Reference for making Windows (10) boot from network/PXE i.e. inside KVM/QEMU

The purpose of this collection of script is to capture the process of network booting the Windows in particular WinPE. Tested on Windows 10 (19H2), but should work on any Windows10+ eventually also for older versions but that might need some tweaks.

• tftp/simple.ipxe - to switch from TFTP to HTTP
• web/next.ipxe - the next stage loaded over HTTP
• web/wimboot - the magic wimboot (bootloader, download at: https://github.com/ipxe/wimboot/releases)
• web/boot/bcd - the boot config (registry hive, get from WinPE ISO)
• web/boot/bcd.sdi - the ramdisk (X: drive, get from WinPE ISO)
• web/sources/winpe.wim - the actuall Windows PE (expanded into X:, get from WinPE ISO)

Section on making WinPE ISO.

The just start the:

0. make the network switch for testing brhost
1. dnsmasq (host) - DHCP + DNS + TFTP server, listen on brhost IP
2. nginx web server (dockerized) - HTTP SERVER, listen on brhost IP
3. kvm/qemu to test (see example at the end of this file)

Transient network:

BRN=brhost
OIF=eth0
# make device
ovs-vsctl add-br $BRN
# set device up
ip link set dev $BRN up
# set ip
ip address add 192.168.100.1/24 dev $BRN
# Optional: configure forwarding and SNAT
iptables -I FORWARD -i $BRN -o $OI -j ACCEPT
iptables -I FORWARD -o $BRN -i $OI -j ACCEPT
iptables -t nat -I POSTROUTING -o $OIF -j MASQUERADE
# you might need to change '-I' to '-A' eventually
# in case you have bridge traffic filtered in some way
# /etc/sysctl.d/50-no-bridge-iptables.conf
net.bridge.bridge-nf-call-ip6tables = 0
net.bridge.bridge-nf-call-iptables = 0
net.bridge.bridge-nf-call-arptables = 0
# sysctl -p /etc/sysctl.d/50-no-bridge-iptables.conf
# to turn that filtering off completely - just for testing
# in other cases you might need to tweak the rules in a way
# that it let through the legitimate traffic
# this might become complex :-) with IPv4/6 and ARP

Principal steps:

1. Get winpe.wim more, boot.wim or install.wim from install ISO/CDROM @ \sources\boot.wim or \sources\install.wim
2. Configure and run DHCP and HTTP servers (good tip is to use dnsmasq, nginx and optionally php-fpm)
3. Test everything with KVM/QEMU (boot>network)
4. Use on your network as needed

Microsoft on boot process

Note: The WinPE is a base Windows Image, that can turn into install, WinRE or other purpose short-lived instance of windows, with limited capabilities (i.e. w/o USERs, extra SW).
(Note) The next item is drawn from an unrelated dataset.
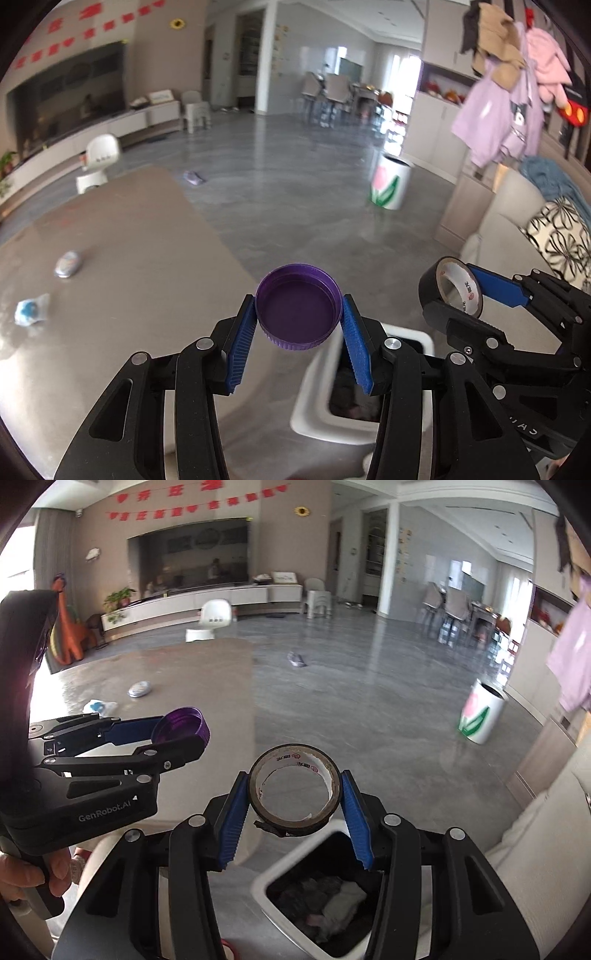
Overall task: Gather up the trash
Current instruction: 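Carry the lid and tape over the white bin and open both tools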
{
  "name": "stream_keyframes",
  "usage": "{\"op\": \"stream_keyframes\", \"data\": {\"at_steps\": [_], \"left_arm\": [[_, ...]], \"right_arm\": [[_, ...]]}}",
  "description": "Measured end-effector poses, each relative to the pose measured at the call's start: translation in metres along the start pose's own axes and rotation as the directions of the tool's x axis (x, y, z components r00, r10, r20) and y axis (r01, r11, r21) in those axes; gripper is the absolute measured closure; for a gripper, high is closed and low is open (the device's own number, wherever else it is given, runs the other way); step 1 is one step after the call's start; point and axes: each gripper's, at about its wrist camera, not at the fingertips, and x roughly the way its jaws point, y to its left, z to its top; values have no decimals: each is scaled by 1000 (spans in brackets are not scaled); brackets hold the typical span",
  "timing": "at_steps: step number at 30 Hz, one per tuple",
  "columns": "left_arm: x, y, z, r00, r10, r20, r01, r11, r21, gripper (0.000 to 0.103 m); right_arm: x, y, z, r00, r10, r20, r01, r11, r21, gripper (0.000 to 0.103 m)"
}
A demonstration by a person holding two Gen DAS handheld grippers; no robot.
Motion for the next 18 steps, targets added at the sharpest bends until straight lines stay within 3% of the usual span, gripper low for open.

There is a option to customize the bare image using winpeshl.ini an example and/or startnet.cmd

You might find useful to manipulate the *.wim images using dism

The magic is done by wimboot for technical internals check the ipxe.org/wimboot web.
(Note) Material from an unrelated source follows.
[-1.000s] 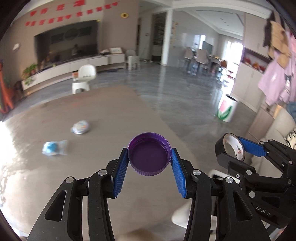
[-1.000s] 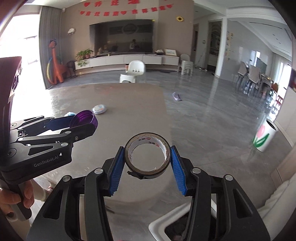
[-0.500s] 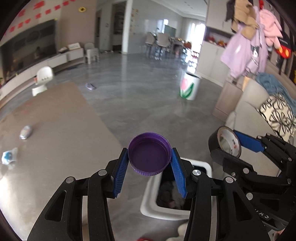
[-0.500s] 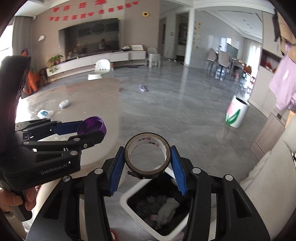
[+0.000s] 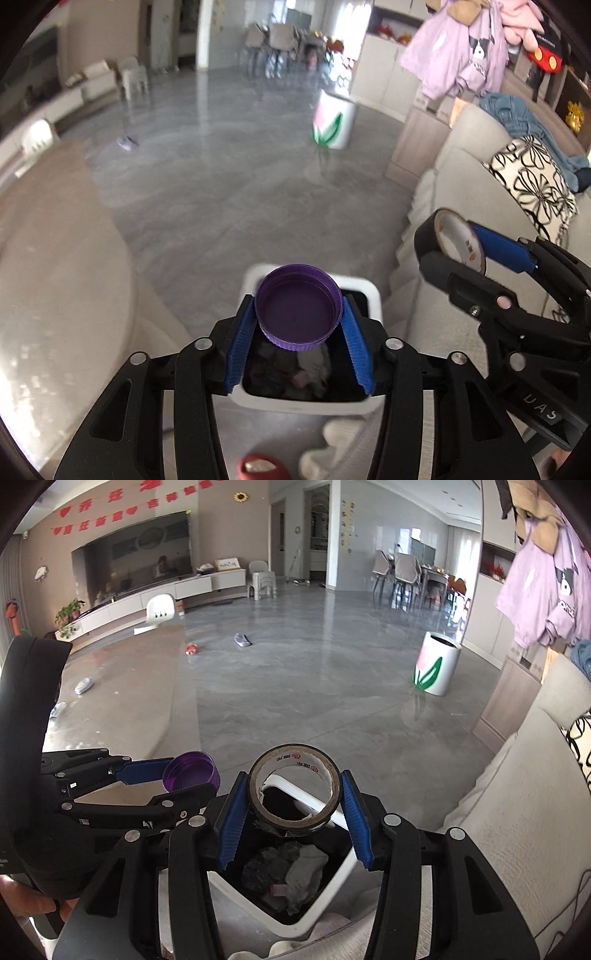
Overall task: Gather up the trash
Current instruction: 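Carry the lid and tape over the white bin and open both tools, then return both tools to the table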
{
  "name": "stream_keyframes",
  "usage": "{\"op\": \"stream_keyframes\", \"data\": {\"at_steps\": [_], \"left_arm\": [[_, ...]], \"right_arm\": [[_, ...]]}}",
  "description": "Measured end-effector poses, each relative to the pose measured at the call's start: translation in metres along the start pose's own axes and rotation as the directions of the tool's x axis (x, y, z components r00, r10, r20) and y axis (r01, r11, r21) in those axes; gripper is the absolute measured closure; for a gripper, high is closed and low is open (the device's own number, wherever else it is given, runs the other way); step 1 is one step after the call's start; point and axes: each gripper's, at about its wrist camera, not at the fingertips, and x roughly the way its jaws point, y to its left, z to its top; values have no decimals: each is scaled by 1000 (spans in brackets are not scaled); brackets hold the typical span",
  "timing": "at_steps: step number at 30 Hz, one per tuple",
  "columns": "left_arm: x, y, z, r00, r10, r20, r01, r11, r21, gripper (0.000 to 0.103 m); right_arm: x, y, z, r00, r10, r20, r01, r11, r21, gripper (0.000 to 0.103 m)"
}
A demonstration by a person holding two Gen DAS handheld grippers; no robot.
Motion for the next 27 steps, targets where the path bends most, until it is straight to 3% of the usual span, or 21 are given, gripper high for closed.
{"op": "stream_keyframes", "data": {"at_steps": [1,2,3,5,11,17,27], "left_arm": [[7,1,1,999,7,-36,-7,1000,-16,30],[19,7,0,996,12,-88,-17,999,-52,9],[25,11,-2,995,-14,-100,7,997,-77,6],[33,13,-4,993,-17,-115,6,995,-103,5],[40,6,-11,990,14,-138,-22,998,-58,5],[29,8,2,993,83,-86,-87,995,-46,5],[-7,42,2,983,184,-12,-185,980,-73,5]], "right_arm": [[2,-6,-2,1000,-8,-7,8,1000,9,53],[2,-11,-4,1000,-13,-11,13,1000,18,53],[3,-14,-5,1000,-19,-15,19,999,25,53],[4,-20,-9,999,-35,-26,36,999,25,53],[6,-25,-12,999,-37,-39,38,999,36,53],[12,-22,-8,999,-17,-39,18,999,31,53],[42,-6,-10,996,61,-69,-60,998,14,53]]}}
The way to build the virsh image can be following:

#!/bin/bash

set -x
set -e

VM_NAME=wimtest
VM_CPU=1
VM_NET_NAME=brhost
VM_NIC_MAC=52:54:00:00:00:01
VM_RAM=2048

virt-install \
    --dry-run \
    --import \
    --print-xml \
    --name=${VM_NAME} \
    --arch=x86_64 \
    --vcpus=${VM_CPU} \
    --cpu=host \
    --os-type=windows \
    --os-variant=win10 \
    --network bridge=${VM_NET_NAME},mac=${VM_NIC_MAC},model=virtio \
    --graphics vnc,listen=127.0.0.1,port=5900 \
    --hvm \
    --video model=virtio,model.vram=16384 \
    --ram=${VM_RAM} \
    --boot network \
| tee vm.xml

That yields file similar to vm.xml.

You might find useful to add the target disk image for installation or floppy with drivers or iso with drivers. Eventually the second ISO with install files if not using the SMB share. You can also benefit from WinPE to dism /Image-Apply a wim file to the target disk. It is fast and convenient. Please do not forget to fix, update the MBR, partition bootsect or EFI partition as needed to make the disk bootable.
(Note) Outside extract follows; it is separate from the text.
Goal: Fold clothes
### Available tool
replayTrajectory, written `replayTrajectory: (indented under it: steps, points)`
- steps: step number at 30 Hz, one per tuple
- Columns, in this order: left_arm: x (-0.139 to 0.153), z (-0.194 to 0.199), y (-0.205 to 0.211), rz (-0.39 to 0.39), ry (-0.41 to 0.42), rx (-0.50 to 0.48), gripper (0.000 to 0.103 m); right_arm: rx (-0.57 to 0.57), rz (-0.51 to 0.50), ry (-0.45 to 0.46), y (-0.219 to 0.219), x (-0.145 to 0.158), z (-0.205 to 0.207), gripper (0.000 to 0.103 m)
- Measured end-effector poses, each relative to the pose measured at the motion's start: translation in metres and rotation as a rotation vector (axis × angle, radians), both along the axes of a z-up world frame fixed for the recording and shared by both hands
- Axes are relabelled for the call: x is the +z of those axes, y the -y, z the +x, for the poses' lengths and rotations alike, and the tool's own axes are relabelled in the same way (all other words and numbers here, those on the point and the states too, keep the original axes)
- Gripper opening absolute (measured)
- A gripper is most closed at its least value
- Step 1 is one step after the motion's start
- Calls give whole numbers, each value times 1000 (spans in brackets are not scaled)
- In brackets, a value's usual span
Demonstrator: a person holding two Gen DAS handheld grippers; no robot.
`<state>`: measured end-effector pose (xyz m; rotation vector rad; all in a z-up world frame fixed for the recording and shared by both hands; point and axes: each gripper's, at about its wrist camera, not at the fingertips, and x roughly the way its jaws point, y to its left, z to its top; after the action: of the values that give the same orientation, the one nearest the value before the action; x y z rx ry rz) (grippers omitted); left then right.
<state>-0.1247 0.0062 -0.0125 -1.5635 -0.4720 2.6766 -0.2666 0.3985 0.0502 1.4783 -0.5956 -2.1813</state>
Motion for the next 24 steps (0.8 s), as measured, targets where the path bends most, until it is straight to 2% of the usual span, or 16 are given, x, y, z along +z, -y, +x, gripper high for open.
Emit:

The network booting can be complicated. There are at least two boot environments the BIOS and UEFI. Not taking into account the CoreBoot (former LinuxBoot). The initial test environment was BIOS based KVM virtual machine.

The common issue is also gathering the correct files based on your PXE environment. It migh be pxelinux.0, undi.kpxe, boot32.efi, boot64.efi. Also the subsequent stage wimboot requires few files from windows install ISO like bcd, bcd.sdi. Some other files are used directly from the WIM file.